Of course, if we still had hospital-level data that included patient census and capacity for all care as we did during the Covid-19 emergency period, we wouldn’t have to wonder. We could just check it ourselves.
Thanks to Benjy Renton for the data and image on Colorado hospitals.
CDC and overall public health policies regarding COVID have largely been driven by preferences of the American Hospital Association and CEOs of large corporations (see e.g. https://rollcall.com/2020/03/13/hospitals-want-to-kill-a-policy-shielding-nurses-from-covid-19-because-there-arent-enough-masks/ and https://www.npr.org/2021/12/29/1068731487/delta-ceo-asks-cdc-to-cut-quarantine) since January 2020. H5N1 policies follow the same pattern.
Hospital executives do not like the reporting requirement so it ended.
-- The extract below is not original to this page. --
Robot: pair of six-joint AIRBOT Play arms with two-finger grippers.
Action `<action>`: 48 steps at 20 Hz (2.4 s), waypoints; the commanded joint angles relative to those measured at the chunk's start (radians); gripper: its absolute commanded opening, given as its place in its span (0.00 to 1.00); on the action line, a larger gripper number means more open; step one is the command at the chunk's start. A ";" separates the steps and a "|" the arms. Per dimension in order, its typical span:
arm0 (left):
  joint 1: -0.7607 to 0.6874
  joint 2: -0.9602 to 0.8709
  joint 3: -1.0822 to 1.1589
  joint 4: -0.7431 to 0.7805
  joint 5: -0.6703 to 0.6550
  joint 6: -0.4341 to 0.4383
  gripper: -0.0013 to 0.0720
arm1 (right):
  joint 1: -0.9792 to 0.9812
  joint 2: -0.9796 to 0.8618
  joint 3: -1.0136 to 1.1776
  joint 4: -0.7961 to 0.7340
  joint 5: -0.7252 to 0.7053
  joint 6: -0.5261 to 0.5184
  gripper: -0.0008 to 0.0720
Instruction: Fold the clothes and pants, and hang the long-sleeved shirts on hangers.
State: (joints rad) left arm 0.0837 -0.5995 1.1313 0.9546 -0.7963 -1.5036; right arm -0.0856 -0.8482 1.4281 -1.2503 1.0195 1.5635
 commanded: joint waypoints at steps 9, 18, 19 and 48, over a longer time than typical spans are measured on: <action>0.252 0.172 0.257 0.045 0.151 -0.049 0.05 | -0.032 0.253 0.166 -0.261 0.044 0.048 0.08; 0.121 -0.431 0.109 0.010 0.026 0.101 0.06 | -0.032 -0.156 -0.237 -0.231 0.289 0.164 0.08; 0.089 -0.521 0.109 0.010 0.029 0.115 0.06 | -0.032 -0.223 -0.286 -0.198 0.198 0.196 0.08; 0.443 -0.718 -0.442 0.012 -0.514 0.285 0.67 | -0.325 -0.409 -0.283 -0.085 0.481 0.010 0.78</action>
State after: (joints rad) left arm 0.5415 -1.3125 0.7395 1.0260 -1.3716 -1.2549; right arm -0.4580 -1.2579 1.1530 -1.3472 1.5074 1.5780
Agribusiness do not want their workers tested for H5N1 (or their animals, until it becomes absolutely unavoidable), so they aren't. Farmworkers are afraid of losing their jobs, so they avoid involvement with the medical system.
Other than advocating for vaccines, is there any difference between the CDC under the Biden administration, and that under Trump? (And absolutely yes, these administrations were vastly different in other respects.)
The lack of data regarding bird flu isn’t really surprising, even if disappointing. Consider that the last several years have seen a steady decline in available and/or useful information about COVID. First test data became meaningless since test reporting dwindled, then hospitalization data became less meaningful with reporting requirements disappearing after the expiration of the public emergency order as you point out in your comments. Then the only real measure of how serious the disease continued to be became the actual numbers of people dying. But then the CDC began making those numbers harder and harder to find - and publishing only numbers per 100,000 and even showing only the changes in those numbers, rather than the actual numbers of deaths. Then people searching for the absolute numbers were referred to reports of deaths from all causes which lagged by weeks and even months. But the CDC continued, and continues, to report the number of deaths per 100,000 without clarification of whether those figures and the changes in them were generated from the lagged reporting database or some more relevant source that the CDC was choosing to not make available to the public.
I think that the lack of candor and transparency and urgency by the CDC with regard to COVID data has itself contributed significantly to a general lack of interest in gathering information on bird flu. That information should be collected, but playing down the ongoing risks of Covid to avoid “political blowback” has encouraged an attitude of “what, me worry” and brought us to where we are now.